Het is dinsdagochtend. Onder de grote Sint-Laurenskerk in Weesp staan de marktkramen opgesteld. Ik sta bij de aardappelboer voor mijn wekelijkse portie piepers en mijn potje prietpraat over Ajax-Feyenoord. De man voor mij bestelt vier kilo grote patatknollen. Hij is onopvallend gekleed in een dik groen winterjack. In zijn rechteroor heeft hij een levensgroot oorlel-dekkend plaatje met een onleesbare tekst erop. ‘Zo, u gaat lekker patatjes eten vanavond?’ vraag ik goedgemutst als de immer lachende gulden die ik ben. Dat heb ik geweten.
‘Ja, dat moet u echt eens proberen. Gewoon die aardappelen in patatreepjes snijden en dan drie kwartier in de oven bakken op vetvrij papier. Op tweehonderd graden. Niet voorkoken, hè! U kunt er ook een heel klein beetje olijfolie bij doen, maar dat doe ik zelf nooit. U weet niet wat u proeft. Ik eet ze al jaren zo. Heerlijk! Ik doe alles zelf. Mij zie je niet meer in de supermarkt voor voorgebakken patat, da’s niet te betalen, joh. Ik haal ook mijn melk bij de boer. Hij noemt het rauwe melk, maar dat vind ik niet lekker klinken. Vlees is rauw, maar melk is gewoon vers. Zo uit de uier, meneer. Ze verkopen het in melkflessen. Weet je wel, in die ouderwetse literflessen van vroeger. Die kun je gewoon weer inleveren. Ik wil geen melk in die smerige kartonnen pakken, daar krijg je allemaal plastic deeltjes van in je lijf. Verse melk is lekkerder en gezonder. En ongepasteuriseerd! Ze zeggen wel dat ik de melk moet koken, maar dat doe ik nooit. Ik drink hem gewoon direct uit de koe. Die supermarkshit is echt troep, daar moet je gelijk mee stoppen. Ik doe alles zelf. Van de room maak ik mijn eigen boter, dat is zo lekker! In die melkfabrieken trekken ze die melk helemaal uit elkaar. Daarna gooien ze er allerlei stofjes in om hem langer te bewaren. Die pakken melk gaan verdomme mee tot sint-juttemis. Dat is toch niet normaal? Kotsmisselijk word ik ervan. Je wordt besodemieterd waar je bij staat. Mij niet gezien. Wist je dat ze van de troep die overblijft magere melk maken? Dan ga je toch helemaal over je nek, of niet? Ik doe alles zelf, meneer. Ik heb de tv ook het huis uitgedaan. Wat moet ik met al die ellende? Oorlog hier, oorlog daar, quizje zus, quizje zo. Ik ben dat zó zat, meneer. Weg ermee. Rust in de tent.’ ‘Heb je ook gelijk je vrouw bij het grofvuil gezet?’ vraagt de aardappelboer met guitige oogjes en Amsterdams accent.

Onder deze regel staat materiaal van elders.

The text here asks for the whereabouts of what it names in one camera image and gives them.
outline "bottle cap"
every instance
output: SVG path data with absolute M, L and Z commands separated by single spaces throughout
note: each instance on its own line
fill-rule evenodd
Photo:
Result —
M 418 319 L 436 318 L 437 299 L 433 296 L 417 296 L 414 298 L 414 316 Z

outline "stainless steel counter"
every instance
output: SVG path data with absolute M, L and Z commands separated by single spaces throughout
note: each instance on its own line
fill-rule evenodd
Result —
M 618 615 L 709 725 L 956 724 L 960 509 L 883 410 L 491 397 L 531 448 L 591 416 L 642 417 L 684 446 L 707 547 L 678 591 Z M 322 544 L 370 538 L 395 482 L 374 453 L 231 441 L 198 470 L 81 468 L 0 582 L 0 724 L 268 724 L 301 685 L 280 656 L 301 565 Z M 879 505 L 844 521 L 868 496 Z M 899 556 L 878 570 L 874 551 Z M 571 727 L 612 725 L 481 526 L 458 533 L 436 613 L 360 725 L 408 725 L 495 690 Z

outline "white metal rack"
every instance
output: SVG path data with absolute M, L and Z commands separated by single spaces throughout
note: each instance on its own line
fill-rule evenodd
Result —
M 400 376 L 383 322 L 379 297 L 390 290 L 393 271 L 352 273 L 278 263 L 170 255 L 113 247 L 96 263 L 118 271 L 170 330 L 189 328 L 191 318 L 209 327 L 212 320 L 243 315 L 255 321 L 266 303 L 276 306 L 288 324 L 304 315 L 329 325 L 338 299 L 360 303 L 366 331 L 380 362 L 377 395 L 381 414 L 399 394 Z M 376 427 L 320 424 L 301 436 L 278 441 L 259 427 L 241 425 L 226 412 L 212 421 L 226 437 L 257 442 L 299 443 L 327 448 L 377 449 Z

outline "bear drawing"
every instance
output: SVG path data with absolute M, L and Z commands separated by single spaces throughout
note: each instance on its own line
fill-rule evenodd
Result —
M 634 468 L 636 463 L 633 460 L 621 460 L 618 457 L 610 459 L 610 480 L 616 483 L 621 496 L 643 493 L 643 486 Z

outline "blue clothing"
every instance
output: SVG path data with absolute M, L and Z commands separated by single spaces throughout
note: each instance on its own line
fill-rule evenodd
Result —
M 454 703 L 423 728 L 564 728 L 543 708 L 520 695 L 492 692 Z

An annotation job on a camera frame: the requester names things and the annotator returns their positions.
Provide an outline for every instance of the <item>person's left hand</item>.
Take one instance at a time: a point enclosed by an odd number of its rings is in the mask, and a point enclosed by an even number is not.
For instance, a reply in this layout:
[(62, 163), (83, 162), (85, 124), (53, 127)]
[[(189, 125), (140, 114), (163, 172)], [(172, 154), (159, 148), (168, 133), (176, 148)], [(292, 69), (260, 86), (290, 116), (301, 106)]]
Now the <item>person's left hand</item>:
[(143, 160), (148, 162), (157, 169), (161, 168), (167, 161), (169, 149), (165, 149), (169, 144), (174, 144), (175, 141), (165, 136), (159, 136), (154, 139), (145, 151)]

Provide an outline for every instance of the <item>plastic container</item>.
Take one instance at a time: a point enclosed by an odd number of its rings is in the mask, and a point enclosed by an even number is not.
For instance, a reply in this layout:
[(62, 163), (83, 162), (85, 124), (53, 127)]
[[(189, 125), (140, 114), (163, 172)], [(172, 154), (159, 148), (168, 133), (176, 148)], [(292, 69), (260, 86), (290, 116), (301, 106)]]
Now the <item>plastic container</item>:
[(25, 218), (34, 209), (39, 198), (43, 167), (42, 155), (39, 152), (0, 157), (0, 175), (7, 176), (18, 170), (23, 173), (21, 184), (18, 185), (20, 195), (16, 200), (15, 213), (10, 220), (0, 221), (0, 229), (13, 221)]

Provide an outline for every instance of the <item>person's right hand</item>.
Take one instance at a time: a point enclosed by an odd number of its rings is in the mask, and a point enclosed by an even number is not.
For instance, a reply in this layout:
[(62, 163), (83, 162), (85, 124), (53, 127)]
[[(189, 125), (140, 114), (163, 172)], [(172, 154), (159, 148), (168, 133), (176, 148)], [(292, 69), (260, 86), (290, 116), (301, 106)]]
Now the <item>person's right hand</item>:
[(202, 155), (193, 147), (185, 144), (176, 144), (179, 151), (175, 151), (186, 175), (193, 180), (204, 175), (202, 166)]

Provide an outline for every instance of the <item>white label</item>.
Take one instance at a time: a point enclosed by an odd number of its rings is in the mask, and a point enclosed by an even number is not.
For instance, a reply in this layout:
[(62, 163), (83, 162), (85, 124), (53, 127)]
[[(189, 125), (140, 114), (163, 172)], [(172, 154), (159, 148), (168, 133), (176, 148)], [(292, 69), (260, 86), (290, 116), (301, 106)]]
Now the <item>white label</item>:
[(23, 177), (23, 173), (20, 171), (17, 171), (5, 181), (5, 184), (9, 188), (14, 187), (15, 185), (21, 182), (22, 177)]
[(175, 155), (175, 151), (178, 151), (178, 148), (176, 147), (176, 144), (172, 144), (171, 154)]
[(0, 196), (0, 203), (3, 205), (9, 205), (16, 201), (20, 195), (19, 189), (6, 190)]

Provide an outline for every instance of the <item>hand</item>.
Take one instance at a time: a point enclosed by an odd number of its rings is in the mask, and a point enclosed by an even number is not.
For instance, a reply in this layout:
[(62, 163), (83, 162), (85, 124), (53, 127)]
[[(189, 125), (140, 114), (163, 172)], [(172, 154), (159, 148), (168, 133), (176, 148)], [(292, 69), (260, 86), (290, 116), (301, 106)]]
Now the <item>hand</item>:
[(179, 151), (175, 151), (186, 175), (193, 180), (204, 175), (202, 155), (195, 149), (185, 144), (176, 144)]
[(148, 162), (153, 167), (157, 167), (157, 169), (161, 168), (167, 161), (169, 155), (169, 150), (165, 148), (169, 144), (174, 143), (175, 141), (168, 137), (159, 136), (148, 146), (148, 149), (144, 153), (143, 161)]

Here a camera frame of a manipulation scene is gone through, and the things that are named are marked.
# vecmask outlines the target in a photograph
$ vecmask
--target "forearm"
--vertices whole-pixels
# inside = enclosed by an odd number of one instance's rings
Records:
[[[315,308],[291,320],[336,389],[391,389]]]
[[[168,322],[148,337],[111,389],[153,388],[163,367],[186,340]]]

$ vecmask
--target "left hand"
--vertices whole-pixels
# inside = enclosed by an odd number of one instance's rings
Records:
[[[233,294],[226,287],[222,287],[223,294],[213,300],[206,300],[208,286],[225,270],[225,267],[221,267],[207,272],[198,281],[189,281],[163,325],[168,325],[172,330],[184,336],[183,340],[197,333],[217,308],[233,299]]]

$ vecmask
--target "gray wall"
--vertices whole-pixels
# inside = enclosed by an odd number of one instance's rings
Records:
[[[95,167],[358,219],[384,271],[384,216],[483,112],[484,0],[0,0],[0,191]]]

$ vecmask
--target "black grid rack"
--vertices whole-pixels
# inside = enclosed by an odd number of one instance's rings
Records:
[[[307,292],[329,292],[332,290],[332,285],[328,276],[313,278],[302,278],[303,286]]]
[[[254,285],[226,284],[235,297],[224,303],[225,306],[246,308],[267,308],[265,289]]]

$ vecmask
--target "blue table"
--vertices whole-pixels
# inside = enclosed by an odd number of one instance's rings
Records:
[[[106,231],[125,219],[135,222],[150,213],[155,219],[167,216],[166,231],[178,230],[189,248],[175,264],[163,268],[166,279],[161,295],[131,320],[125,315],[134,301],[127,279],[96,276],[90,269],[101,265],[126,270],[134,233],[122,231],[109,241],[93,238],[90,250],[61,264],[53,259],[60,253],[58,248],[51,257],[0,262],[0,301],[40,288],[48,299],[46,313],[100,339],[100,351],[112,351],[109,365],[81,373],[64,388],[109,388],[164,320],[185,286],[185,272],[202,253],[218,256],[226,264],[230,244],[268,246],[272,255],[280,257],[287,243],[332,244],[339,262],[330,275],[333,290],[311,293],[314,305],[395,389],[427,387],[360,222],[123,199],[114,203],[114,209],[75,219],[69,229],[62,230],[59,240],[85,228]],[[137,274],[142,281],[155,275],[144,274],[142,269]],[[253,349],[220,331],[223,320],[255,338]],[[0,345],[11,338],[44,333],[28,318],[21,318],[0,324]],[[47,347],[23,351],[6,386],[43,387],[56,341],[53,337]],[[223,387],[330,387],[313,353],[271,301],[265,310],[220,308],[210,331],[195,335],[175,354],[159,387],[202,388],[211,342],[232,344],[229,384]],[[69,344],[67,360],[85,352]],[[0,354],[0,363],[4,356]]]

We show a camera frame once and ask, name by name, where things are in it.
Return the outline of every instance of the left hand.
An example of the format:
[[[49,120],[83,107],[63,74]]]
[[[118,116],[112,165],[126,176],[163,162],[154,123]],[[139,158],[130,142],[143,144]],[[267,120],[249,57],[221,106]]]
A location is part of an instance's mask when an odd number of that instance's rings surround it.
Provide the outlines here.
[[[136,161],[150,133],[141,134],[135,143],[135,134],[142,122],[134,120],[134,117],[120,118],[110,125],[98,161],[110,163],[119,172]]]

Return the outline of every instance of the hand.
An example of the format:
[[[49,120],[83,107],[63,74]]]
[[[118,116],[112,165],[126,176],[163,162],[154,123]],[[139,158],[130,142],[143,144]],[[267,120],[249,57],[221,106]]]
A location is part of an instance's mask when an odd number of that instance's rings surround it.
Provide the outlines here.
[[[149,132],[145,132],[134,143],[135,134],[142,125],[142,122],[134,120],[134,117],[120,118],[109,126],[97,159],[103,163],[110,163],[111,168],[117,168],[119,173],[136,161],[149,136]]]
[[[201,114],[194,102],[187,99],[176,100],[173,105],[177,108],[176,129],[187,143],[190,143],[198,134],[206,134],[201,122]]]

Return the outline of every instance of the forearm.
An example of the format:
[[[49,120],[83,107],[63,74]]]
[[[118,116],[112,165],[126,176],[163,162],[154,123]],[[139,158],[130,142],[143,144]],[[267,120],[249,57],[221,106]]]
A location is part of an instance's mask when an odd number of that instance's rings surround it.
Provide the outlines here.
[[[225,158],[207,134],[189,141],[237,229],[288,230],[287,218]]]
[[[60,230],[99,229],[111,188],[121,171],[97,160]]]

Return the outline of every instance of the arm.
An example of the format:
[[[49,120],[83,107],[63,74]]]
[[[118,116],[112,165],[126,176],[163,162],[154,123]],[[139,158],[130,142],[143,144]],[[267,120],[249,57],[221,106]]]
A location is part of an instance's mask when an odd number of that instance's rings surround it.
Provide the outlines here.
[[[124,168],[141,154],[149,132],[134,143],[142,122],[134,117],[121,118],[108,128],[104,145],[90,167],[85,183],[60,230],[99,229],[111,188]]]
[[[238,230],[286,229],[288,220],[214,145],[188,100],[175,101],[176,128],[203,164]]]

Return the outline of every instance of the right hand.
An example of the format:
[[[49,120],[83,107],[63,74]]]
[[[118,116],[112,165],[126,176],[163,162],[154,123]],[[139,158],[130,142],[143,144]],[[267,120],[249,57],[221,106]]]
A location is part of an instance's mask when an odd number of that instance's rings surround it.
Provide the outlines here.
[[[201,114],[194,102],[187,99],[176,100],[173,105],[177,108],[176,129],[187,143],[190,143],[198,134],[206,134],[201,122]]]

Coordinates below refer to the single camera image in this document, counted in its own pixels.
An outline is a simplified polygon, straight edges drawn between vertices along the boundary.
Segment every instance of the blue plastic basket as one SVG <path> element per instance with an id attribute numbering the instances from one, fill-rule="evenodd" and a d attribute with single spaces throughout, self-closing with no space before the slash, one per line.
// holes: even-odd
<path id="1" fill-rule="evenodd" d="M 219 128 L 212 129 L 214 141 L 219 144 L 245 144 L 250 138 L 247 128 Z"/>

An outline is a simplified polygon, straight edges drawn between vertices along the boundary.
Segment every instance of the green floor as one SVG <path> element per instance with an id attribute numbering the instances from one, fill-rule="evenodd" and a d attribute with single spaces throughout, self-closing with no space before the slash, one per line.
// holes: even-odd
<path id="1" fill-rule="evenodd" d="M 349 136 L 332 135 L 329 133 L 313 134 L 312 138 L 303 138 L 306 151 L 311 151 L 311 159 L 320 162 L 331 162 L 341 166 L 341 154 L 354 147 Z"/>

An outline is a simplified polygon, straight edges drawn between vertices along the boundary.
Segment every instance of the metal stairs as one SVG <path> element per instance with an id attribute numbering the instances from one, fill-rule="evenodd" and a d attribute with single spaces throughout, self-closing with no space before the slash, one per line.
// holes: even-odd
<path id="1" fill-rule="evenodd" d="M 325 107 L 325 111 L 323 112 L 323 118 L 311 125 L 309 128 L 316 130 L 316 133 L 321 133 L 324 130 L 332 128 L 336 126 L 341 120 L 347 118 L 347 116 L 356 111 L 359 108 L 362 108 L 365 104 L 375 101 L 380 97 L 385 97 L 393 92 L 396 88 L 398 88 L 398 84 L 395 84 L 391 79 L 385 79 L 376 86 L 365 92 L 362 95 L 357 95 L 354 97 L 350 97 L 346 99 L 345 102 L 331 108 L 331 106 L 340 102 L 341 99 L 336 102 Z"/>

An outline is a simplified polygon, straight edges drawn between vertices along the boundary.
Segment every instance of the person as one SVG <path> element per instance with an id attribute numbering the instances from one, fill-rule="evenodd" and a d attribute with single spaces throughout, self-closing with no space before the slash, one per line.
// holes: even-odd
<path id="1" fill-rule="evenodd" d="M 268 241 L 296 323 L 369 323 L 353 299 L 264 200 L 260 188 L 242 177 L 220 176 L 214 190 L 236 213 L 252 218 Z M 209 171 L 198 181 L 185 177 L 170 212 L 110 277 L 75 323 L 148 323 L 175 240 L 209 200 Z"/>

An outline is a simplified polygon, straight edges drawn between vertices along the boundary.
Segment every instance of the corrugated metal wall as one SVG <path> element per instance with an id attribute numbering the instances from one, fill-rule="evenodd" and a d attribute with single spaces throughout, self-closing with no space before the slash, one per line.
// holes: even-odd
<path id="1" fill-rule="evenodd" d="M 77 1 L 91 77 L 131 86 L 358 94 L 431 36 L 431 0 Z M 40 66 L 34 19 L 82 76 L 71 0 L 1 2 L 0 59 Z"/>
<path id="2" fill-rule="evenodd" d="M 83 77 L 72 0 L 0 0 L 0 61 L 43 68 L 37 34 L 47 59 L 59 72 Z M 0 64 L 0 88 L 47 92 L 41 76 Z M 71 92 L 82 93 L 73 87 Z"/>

“Ja, die is gelukkig al in 2007 pleitte gegaan. Ik heb er twee dochters mee gemaakt maar ik heb ze alle drie nooit meer gezien.’ Ik knik begrijpend. ‘Lekker rustig, joh, ik kan alles zelf.’ ‘Het is misschien ook wel goedkoper,’ zegt de aardappelboer en kijkt even somber voor zich uit. Ik zie hem lijden als hij zegt: ‘Mijn vrouw en m’n dochter willen weer skiën in februari. Weet je wat dát kost? Ben je voor een weekje Oostenrijk een paar ruggen kwijt met zijn drieën.’
‘Ach jeetje, skiën. Aan die waanzin doe ik al helemaal niet mee. Nooit gedaan. Ik kijk wel uit. Ik ga een beetje mijn poten breken op die gladde sneeuw,’ zegt het lachebekje verontwaardigd. De man heeft een rommelig gebit. Opeens schiet er een ondefinieerbaar etensrestje uit zijn tanden en belandt op mijn wang. Waarschijnlijk is het een stukje zelfgebakken brood. Ik heb zo’n zin om weg te racen op mijn fiets. Maar de man is nog niet klaar met zijn acute aanval van verbale diarree. Ik ben nu eenmaal zijn luisterend oor en biechtvader van dienst.
‘Ik was vroeger vrachtwagenchauffeur, meneer, maar daar ben ik mee gestopt. Pijn in mijn reet, pijn in mijn rug. Niet meer te houden, joh. Ik heb nou een uitkering. Dat is natuurlijk geen vetpot, maar ik kan me er mee redden. Ik heb natuurlijk niet veel nodig. Ik doe alles zelf.’ Ik zwaai mijn been resoluut over het zadel. “Ik kan je die patat echt aanraden, hè!’ hoor ik zijn stem tegen mijn rug.